The Ministry of Defense spoke of “259 arrests of criminals and criminals of the first line”, a faction of protesters tasked with repelling police attacks. The Duque government did everything possible to reduce the hundreds of thousands of protesters to the so-called front line, whose alleged leaders, four men and three women, were arrested after being charged with “conspiracy to commit a crime, possession and trafficking of dangerous substances. , and violence against a public servant “.

“The Office of the Prosecutor presents us as an organized radical group that is dangerous for society and that has an irrational hatred towards the police”the law student told AFP agency Juliana Higuera. As a single mother to five-year-old Salomé, she was granted house arrest, but five of her friends are still behind bars.

“The case resembles the Argentine film ‘The Night of the Pencils'”, denounces the center-left councilor Diego Cancino, who evidently learned through audiovisual media about that dark chapter of the dictatorship that began in 1976 in Argentina. “The persecution of the protest passes and, later, when things are calmer, when spirits are calmer, boom! The barrage of judicial persecution comes”, explains the Cancino parallelism.

The rise of “digital witnesses”

Beyond the detainees of the front line, an element that distinguished the massive protests this year in Colombia has been the possibility of registering different human rights violations live and direct. This was the case, for example, on Thursday, May 6, when the cell phones of different protesters showed how a police truck in the city of Cali was transporting plainclothes agents who attacked them with firearms.

The case of Nicolas Guerrero, a young 22-year-old artist who lived in Cali. According to witnesses who accompanied him on May 2, Guerrero was shot by police agents while he was in a “candle” near the municipality of Calima in honor of those killed in the National Strike. Thousands of people saw how Guerrero was killed in the middle of the Instagram broadcast of a local DJ.

Another iconic face of that televised violence has been that of Lucas Villa, student at the Technological University of Pereira. Throughout the Cinco de Mayo he was participating in the peaceful marches in the city of Pereira, and Through videos shared by Twitter and Facebook, several users highlighted their joy. At night, Lucas and some of his companions were approached by surprise by a gray vehicle from which they emerged at least seven shots. town He received two bullet wounds: one in the head and one in his right leg. After being diagnosed with brain death, he died in the intensive care unit of Hospital San Jorge de Pereira.

Reforming Esmad, the pending task

Camilo González Posso, president of Indepaz, said in a statement that must be discussed urgently “if the training of the Mobile Anti-Riot Squad (Esmad) and other police forces designed to suppress demonstrations has been permissive with procedures that carry the risk of harm to protestersPosso added in that sense that “Hundreds injured and many dozens killed by police brutality cannot be considered isolated events of individual responsibility nor outside the responsibility of the commanders who are in charge of the operations “.

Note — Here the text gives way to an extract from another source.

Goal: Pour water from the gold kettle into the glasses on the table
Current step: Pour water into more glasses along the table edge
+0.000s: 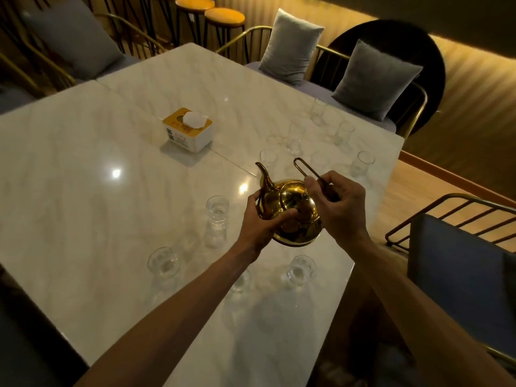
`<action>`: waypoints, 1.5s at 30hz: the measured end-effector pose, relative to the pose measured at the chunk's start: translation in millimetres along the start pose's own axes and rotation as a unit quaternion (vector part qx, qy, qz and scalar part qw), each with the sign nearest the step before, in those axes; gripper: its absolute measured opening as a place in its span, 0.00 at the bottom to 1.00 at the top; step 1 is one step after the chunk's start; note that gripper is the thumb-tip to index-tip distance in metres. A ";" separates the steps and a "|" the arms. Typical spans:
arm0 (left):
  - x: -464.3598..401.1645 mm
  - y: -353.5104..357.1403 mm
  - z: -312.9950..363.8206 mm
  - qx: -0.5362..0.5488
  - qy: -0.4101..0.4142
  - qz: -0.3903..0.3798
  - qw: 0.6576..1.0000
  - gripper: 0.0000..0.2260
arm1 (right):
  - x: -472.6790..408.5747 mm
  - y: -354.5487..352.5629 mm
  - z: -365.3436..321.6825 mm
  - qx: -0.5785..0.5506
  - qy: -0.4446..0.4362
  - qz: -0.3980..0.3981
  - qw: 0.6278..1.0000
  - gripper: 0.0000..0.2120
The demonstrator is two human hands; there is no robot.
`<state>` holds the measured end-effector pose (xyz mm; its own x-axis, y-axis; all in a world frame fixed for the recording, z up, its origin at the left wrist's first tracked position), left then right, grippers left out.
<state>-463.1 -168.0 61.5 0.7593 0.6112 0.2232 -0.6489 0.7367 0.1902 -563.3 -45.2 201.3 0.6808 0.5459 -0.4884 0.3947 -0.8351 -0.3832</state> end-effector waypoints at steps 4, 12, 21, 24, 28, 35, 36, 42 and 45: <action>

The Inter-American Commission on Human Rights (IACHR) recently noted the connection between the abuse of force against social protest and the policies and orientations that locate protesters as “terrorists who must be dealt with with tactics of war”, and even as accomplices of armed groups such as the ELN and the dissidents of the FARC. For Posso, the Duque government “does not fit the recommendations of the IACHR on the demilitarization of the police,” which is why he called for “banishing any policy and discourse that leads to treating the protest as an attack on institutions, on national security. or as a risk of infiltration by criminals “.